退職日まで有給休暇+公休日でも問題有りません。ご安心下さい。

「退職日まで欠勤+公休日だったが給与全額支給」でも問題有りません。ご安心下さい。

  • 例えば、下のようなケースです。
    • 給与の締日が月末。退職日が令和元年5月31日
       「令和元年5月1日から令和元年5月31日までは、有給休暇+公休日により、会社へは一切行っていない」というケース
    • 上記の場合は、「令和元年5月1日から令和元年5月31日まで」の在職期間については、傷病手当金は不支給となります。
    • しかし、退職後に「令和元年5月1日から令和元年5月31日まで:31日間」を申請することにより(令和元年5月1日から令和元年5月31日までが「労務不能」の場合)、令和元年6月1日以降の退職後期間については傷病手当金が受給できます。ただし、以下の条件をクリアーする必要が有ります。
      • ❶退職日までに健康保険の一般被保険者期間が連続1年以上有ること。任意継続被保険者期間・国民健康保険加入期間・家族の被扶養者となっていた期間は含みません。ただし、会社(保険者)が異なっていても、健康保険の一般被保険者期間が連続して1年以上有れば、問題無いです。
        例:平成30年4月1日から平成30年10月20日まで:株式会社埼玉商事:埼玉商事健康保険組合に加入
         平成30年10月21日から平成31年3月31日まで:東京工業株式会社:全国健康保険協会東京支部に加入
        ❷退職日の前日までに「連続3日以上の労務不能期間」が有ること。
        ❸退職日が「労務不能」であること。
        ※❷と❸を一括して判断すると、退職日以前4日間以上は「労務不能」であること。
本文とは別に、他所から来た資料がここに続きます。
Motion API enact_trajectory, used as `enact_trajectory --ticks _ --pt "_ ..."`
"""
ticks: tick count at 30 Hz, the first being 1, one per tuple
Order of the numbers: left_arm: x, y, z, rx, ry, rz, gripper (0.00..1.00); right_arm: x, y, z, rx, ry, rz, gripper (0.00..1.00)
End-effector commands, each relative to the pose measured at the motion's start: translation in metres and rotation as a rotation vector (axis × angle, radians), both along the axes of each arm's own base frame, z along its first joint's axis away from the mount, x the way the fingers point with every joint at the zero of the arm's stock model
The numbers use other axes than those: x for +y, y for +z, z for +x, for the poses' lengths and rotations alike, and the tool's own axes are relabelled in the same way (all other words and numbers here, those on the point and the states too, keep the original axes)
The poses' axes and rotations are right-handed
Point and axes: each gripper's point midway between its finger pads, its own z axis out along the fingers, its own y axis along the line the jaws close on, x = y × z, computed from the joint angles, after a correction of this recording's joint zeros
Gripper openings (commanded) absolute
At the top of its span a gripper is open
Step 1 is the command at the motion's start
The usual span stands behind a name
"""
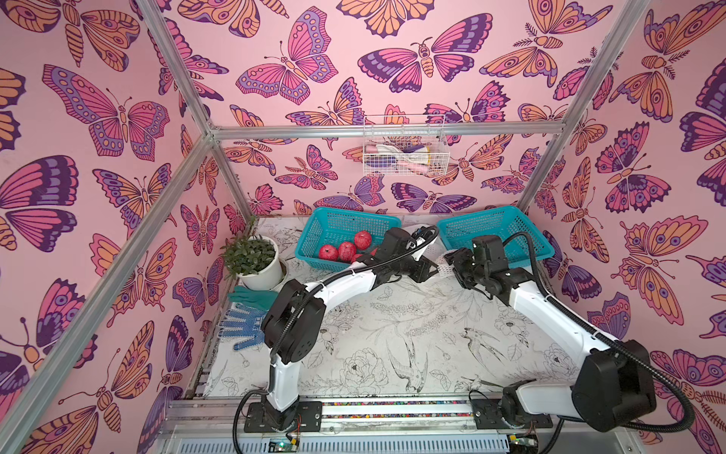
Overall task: Remove foam nets from apples
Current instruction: Place the apple at the center of the board.
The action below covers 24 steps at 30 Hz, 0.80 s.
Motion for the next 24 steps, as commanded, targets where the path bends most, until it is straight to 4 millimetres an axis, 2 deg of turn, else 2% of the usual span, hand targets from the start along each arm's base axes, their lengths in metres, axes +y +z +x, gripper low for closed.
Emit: enact_trajectory --ticks 1,4,6,10,17,24 --pt "0.0 -0.008 -0.002 0.001 -0.014 0.022 0.27 0.008 0.01 -0.002 -0.027 0.01 0.042 0.59" --pt "0.002 -0.008 -0.004 0.003 -0.022 0.031 0.26 0.007 0.011 -0.003 -0.031 0.008 0.047 0.59" --pt "0.004 -0.008 -0.006 0.001 -0.026 0.035 0.22 0.008 0.012 -0.002 -0.034 0.006 0.056 0.59" --pt "0.005 -0.005 -0.008 -0.007 -0.03 0.042 0.0 0.013 0.012 -0.001 -0.034 0.014 0.074 0.59" --pt "0.012 -0.001 -0.013 -0.018 -0.034 0.07 0.0 0.022 0.008 -0.004 -0.025 0.048 0.094 0.59" --pt "0.025 0.004 -0.024 -0.021 -0.04 0.103 0.0 0.029 -0.011 -0.014 0.021 0.05 0.144 0.6"
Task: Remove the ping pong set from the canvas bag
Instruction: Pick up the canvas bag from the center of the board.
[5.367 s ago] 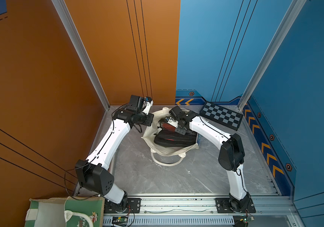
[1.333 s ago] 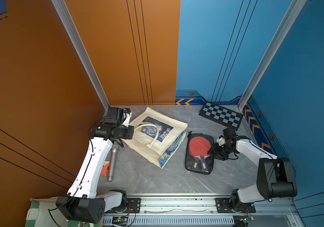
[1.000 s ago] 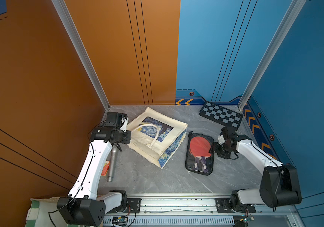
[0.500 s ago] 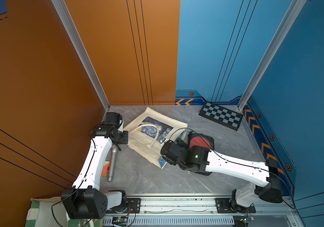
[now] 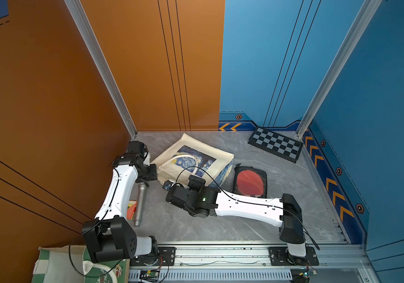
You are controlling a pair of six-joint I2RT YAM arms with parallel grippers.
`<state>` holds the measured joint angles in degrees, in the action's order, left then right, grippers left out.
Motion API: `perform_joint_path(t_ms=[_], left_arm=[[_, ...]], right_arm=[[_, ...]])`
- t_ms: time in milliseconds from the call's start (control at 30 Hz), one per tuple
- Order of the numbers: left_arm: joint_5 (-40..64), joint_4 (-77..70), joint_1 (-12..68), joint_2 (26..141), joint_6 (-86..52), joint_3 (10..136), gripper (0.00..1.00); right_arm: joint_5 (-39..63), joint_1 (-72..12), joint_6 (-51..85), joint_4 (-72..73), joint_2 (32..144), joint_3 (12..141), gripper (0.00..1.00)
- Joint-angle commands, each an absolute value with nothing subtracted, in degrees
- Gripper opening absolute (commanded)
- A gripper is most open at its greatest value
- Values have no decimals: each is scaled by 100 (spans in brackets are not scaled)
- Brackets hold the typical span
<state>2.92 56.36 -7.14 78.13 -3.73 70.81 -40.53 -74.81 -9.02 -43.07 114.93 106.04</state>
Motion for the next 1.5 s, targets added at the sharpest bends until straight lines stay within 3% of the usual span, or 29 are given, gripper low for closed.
perform_joint_path(t_ms=[0,167,233,300,367,467,600,933,1267,1333,1467], left_arm=[[432,5571,-779,7830,-343,6972,53],[436,5467,-835,7879,-344,6883,53],[498,5414,-855,7891,-364,6857,53],[590,5343,-865,7892,-377,6816,53],[683,5248,-871,7860,-347,6723,53],[800,5117,-873,7816,-253,6612,53],[835,4844,-877,7738,-194,6524,53],[1180,3481,-716,7702,-282,6106,56],[1411,3061,-249,8164,-226,6098,59],[1234,3033,-75,8189,-165,6004,55],[1046,3051,34,8087,24,5941,32]], right_arm=[[-3948,-7309,-967,-4612,11750,10830,85],[-4083,-6995,-968,-4623,12228,11017,84],[-4357,-6841,-1090,-4616,12399,11208,79],[-4599,-6709,-1302,-4609,12536,11467,64],[-4559,-6641,-1461,-4598,12469,11612,33],[-4316,-6519,-1596,-4489,12267,11628,0],[-3717,-6262,-1742,-4438,11953,11681,0],[-223,-4884,-1146,-4544,10741,11617,0],[1476,-4132,-1020,-4621,10705,11616,0],[1696,-3964,-985,-4623,10696,11668,0],[2176,-3437,-817,-4614,10765,11936,0]])
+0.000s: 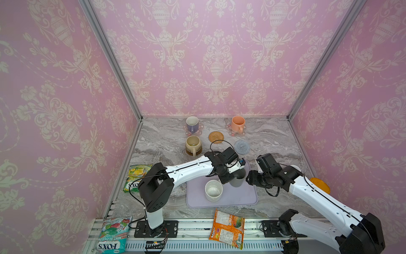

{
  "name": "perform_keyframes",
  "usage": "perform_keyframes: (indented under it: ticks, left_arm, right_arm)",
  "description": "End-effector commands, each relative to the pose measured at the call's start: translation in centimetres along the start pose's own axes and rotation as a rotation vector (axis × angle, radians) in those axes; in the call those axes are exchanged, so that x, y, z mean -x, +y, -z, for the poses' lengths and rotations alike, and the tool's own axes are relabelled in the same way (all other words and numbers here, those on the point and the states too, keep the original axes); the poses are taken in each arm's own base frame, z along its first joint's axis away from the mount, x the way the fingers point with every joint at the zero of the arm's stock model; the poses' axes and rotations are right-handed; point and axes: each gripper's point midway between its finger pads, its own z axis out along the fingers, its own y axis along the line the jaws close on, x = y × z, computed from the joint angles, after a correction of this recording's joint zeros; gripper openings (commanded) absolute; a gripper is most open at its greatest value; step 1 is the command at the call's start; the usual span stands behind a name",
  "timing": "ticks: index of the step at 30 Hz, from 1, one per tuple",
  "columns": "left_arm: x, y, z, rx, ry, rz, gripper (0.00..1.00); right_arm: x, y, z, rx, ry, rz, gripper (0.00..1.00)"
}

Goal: Place cups on coasters
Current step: Move the cup to the tray.

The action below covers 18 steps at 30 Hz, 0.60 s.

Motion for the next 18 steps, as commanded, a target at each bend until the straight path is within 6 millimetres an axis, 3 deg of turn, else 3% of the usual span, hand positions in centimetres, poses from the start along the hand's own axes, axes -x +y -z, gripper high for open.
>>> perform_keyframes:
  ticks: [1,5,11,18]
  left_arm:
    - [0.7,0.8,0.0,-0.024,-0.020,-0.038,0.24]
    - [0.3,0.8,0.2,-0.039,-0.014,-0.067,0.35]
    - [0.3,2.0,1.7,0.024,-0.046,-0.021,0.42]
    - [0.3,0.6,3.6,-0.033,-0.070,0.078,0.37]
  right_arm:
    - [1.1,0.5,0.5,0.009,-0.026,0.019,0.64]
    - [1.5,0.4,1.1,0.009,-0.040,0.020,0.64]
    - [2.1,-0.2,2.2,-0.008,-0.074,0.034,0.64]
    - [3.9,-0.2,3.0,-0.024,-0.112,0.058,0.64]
        ❹傷病手当金を受給開始してから1年6か月が経過していないこと。
        ❺傷病手当金に係る傷病についての初診日が退職日以前4日以上前に有ること。下の例は、ギリギリセーフです。
         退職日が令和元年5月31日。初診日が令和元年5月28日。
         この場合、「令和元年5月28日から令和元年5月31日までの4日間が”労務不能”であれば、ギリギリセーフです。
         しかし、下の場合は、傷病手当金は貰えません。
        退職日が令和元年5月31日。初診日が令和元年5月29日。
        在職期間中の「労務不能期間」が3日しかなく、待期期間をクリアーしただけで終了してしまい、受給権を獲得するための1日が足りません。
        ❻退職後期間が「労務不能」であること。
        ❼これは、健康保険法には規定されていませんが、概ね30日に1日(1回)は通院(又は入院)していること。
         診療間隔が30日以上空いてしまうと、医師が傷病手当金申請書の「医師記入欄」に記入するのを嫌がったり、「医師記入欄」に記入するのを拒否するケースが有ります。「労務不能」であったことを証明できるのは医師だけですので、医師が傷病手当金申請書の「医師記入欄」に記入してくれない場合は、傷病手当金はもらえません。